Он был смуглый, темноволосый. Смотрел на Советника серьёзно, и вместе с тем — открыто, дерзко, упрямо.
Так похоже на Навинию...
Вирт Форредар, тяжело вздохнув, подошёл к новоиспечённому наследнику престола. Положил морщинистую руку ему на плечо.
— Стайл, ты последний из рода Сигюр. — Глаза старика, тёмные и ясные, смотрели на юношу с болью. — Мы не можем позволить королевству потерять ещё и тебя.
— Вы не можете точно знать, что Навиния мертва. — Стайл резко вскинул голову. — И я до сих пор не могу понять, почему вы так спокойно отнеслись к тому, что Хьовфин решил судьбу нашей принцессы за нас.
— Повелитель эльфов принял мудрое решение, мальчик мой. Мудрое и тяжёлое. Переговоры, о которых говорили тёмные — такая же ловушка, как восемнадцать лет назад. Дроу использовали наших венценосных детей, как приманку... но итог был бы один. И если б мы пошли на поводу у тёмных, королевство осталось бы беззащитным. — Советник прикрыл глаза. — Я уже говорил тебе, как люблю эту девочку. Несмотря на то, как она обошлась со мной... молодость и горячность всему виной, молодость и горячность. А я позволял ей слишком многое, и это было моей ошибкой. И теперь... — отняв руку от плеча юноши, он порывисто отвернулся, — в её гибели есть и моя вина.

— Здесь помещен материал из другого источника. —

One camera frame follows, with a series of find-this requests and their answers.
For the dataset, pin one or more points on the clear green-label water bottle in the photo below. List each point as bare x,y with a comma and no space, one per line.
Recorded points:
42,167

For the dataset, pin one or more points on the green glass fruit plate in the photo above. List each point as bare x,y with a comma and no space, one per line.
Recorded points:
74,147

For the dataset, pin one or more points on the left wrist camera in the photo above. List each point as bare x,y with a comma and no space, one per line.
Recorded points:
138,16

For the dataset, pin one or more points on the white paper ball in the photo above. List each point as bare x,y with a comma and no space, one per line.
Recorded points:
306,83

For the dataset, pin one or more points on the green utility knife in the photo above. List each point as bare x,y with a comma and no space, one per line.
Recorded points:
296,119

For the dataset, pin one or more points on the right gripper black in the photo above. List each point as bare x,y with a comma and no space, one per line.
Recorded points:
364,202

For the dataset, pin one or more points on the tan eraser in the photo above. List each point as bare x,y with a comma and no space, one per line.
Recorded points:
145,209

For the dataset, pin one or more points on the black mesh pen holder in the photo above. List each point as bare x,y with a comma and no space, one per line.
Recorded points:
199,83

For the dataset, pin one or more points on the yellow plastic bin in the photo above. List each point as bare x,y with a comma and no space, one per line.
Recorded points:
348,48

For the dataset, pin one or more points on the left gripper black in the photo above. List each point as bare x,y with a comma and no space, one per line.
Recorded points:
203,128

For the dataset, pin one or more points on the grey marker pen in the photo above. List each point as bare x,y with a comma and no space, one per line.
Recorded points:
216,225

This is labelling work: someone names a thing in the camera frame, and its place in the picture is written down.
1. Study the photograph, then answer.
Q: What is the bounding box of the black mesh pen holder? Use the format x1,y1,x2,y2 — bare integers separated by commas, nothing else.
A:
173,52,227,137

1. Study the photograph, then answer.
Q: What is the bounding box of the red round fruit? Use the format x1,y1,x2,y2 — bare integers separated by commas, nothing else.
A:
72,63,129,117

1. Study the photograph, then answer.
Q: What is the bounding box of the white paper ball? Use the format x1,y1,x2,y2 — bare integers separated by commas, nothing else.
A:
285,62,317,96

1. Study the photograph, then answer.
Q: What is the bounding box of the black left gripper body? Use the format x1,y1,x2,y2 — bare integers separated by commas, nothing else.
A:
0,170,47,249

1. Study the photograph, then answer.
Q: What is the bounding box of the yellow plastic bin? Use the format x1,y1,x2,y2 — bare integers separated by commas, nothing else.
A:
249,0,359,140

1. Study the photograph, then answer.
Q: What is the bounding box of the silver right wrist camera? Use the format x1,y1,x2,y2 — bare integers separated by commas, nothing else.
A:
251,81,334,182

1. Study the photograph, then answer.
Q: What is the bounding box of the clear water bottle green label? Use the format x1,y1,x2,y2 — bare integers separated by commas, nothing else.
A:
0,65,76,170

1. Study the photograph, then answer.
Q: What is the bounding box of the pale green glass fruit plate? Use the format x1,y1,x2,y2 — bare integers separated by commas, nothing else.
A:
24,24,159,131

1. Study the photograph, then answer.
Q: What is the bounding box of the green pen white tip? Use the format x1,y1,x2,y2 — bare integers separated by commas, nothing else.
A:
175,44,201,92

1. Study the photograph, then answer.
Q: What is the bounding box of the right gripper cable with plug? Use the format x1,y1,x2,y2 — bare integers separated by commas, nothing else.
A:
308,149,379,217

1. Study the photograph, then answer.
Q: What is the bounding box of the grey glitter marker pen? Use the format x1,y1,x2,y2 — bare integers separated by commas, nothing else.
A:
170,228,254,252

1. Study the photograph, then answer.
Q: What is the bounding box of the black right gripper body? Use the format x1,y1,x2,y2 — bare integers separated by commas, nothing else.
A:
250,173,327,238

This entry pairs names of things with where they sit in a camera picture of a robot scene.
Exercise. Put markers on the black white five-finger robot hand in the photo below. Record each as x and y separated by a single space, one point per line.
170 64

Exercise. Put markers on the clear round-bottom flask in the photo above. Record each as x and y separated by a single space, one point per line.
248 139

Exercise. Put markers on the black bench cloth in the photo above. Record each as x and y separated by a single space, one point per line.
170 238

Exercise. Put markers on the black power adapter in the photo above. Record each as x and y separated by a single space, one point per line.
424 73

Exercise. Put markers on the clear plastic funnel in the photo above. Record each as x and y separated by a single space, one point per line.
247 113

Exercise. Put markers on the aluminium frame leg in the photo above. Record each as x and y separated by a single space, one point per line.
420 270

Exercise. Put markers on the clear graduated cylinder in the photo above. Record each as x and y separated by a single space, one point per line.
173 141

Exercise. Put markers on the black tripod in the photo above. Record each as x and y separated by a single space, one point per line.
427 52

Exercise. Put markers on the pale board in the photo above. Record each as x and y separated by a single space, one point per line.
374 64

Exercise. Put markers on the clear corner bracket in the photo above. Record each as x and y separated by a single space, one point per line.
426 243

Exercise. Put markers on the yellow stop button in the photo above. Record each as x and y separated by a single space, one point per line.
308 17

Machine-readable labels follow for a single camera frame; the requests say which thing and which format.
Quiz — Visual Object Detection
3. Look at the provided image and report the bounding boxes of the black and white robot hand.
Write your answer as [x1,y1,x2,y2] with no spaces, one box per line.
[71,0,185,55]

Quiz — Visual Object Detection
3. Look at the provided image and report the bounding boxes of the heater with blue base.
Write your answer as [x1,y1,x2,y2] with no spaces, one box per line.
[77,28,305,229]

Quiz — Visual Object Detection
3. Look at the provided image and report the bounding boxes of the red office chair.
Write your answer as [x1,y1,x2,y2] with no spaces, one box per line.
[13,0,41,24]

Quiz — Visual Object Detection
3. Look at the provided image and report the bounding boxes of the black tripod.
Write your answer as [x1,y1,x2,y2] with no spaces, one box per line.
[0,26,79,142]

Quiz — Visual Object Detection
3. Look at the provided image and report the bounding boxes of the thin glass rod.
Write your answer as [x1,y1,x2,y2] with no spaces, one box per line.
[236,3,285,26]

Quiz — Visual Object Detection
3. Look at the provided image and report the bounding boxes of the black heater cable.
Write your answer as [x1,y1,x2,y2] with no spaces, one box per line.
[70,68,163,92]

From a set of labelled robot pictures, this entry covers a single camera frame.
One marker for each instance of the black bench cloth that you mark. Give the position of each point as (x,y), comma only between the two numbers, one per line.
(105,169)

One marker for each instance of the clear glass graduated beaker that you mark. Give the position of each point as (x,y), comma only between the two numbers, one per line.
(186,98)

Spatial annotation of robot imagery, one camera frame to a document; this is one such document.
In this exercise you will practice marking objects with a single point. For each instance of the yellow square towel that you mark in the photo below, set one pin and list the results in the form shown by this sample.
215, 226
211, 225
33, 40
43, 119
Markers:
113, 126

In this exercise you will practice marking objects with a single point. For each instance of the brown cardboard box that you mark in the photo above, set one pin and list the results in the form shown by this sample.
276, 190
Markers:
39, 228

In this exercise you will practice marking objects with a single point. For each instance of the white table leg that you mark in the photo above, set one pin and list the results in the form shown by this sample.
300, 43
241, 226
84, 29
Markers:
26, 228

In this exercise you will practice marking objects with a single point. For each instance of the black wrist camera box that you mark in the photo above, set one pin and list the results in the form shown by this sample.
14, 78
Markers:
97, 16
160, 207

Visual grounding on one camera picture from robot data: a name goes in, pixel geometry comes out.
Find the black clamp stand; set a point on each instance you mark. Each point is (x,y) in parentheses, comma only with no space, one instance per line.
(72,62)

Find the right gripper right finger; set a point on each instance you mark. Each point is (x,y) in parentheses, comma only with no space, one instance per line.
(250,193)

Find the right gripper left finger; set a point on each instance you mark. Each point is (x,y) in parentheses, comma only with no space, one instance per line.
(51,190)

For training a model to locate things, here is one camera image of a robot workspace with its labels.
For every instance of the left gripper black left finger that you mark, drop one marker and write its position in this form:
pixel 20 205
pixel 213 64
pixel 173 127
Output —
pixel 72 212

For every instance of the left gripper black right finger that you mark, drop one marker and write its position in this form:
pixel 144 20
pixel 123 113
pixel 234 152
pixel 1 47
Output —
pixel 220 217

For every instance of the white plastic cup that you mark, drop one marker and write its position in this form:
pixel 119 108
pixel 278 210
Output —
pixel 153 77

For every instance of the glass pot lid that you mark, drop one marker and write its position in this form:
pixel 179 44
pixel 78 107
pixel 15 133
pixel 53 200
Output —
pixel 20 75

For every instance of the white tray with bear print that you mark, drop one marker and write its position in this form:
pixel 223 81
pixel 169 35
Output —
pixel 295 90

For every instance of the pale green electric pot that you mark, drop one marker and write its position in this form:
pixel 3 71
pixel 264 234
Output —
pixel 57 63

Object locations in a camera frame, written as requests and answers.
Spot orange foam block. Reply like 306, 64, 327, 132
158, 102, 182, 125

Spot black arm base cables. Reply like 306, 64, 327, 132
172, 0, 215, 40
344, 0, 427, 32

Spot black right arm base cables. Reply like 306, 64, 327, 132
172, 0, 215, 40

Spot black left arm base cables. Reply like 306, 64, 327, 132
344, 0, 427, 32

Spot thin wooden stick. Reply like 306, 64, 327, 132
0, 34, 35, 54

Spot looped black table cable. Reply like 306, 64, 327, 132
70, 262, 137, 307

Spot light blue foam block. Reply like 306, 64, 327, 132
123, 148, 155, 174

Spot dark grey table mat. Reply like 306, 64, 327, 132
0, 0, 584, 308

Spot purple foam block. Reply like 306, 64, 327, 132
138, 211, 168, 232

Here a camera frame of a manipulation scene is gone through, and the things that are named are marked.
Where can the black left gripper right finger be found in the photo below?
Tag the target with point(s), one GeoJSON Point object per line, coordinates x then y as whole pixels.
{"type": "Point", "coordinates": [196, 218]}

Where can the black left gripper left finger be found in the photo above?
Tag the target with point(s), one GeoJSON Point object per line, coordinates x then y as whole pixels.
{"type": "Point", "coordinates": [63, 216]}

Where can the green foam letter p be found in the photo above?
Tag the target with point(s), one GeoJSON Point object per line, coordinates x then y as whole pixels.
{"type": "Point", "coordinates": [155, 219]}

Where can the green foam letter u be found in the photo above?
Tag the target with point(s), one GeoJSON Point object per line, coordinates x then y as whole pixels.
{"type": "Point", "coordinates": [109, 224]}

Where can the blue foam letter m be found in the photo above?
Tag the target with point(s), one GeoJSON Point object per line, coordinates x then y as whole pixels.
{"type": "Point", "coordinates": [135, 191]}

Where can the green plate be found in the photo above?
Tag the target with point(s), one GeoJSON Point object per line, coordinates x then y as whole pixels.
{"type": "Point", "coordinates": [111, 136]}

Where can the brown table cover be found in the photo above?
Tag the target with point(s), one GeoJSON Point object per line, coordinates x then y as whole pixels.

Стайл смотрел, как он стоит, сгорбившись, в один миг потеряв горделивую аристократическую выправку. Просто старый, бесконечно уставший человек.
И лицо юноши, молодое и жёсткое, вдруг смягчилось.
— В этом виновны тёмные, вирт Форредар, — произнёс Стайл потом. — И они одни.
— Мне осталось не так много лет, мальчик мой. И в эти годы... я не хочу увидеть, как погибает последний Сигюр. Я хочу увидеть, как ты занимаешь престол, как женишься и восстанавливаешь династию, как правишь страной, в которой наконец-то воцарился мир, а порождения зла больше не тревожат наш покой. — Советник, взяв себя в руки, медленно выпрямился. — Я прошу тебя... достаточно того, что ты отправляешься вместе с армией. Воины поймут тебя. Все поймут тебя.
— Вы не доверяете моему владению мечом, вирт Форредар? Или нашим магам? Я уверен, что мастерам Форсивской школы под силу разобраться с ловушками тёмных и прикрыть меня от любой опасности.
— Риск в любом случае велик. Риск, на который ты не имеешь права. — Когда Советник вновь повернулся к юноше, его глаза подозрительно блестели, а на правой щеке виднелся влажный след, терявшийся в пушистых усах. — Ты останешься в тылу, вместе с Хьовфином, и будешь командовать нашим народом. Так ты принесёшь своему королевству куда больше пользы, чем ему принесла бы твоя героическая гибель. Поверь.
Некоторое время Стайл смотрел на него.
Потом кивнул — с тяжёлым, очень тяжёлым вздохом — и развернулся на каблуках.
— Покоряюсь вашей мудрости, вирт Форредар. Хоть мне это и не по душе.
Советник задумчиво следил, как он покидает комнату. Потом отвёл взгляд на витражное окно в стрельчатой арке стены: солнце стучалось в него, дразнясь цветными лучами, расплывавшимися по каминной полке и креслам, отделанным белым бархатом.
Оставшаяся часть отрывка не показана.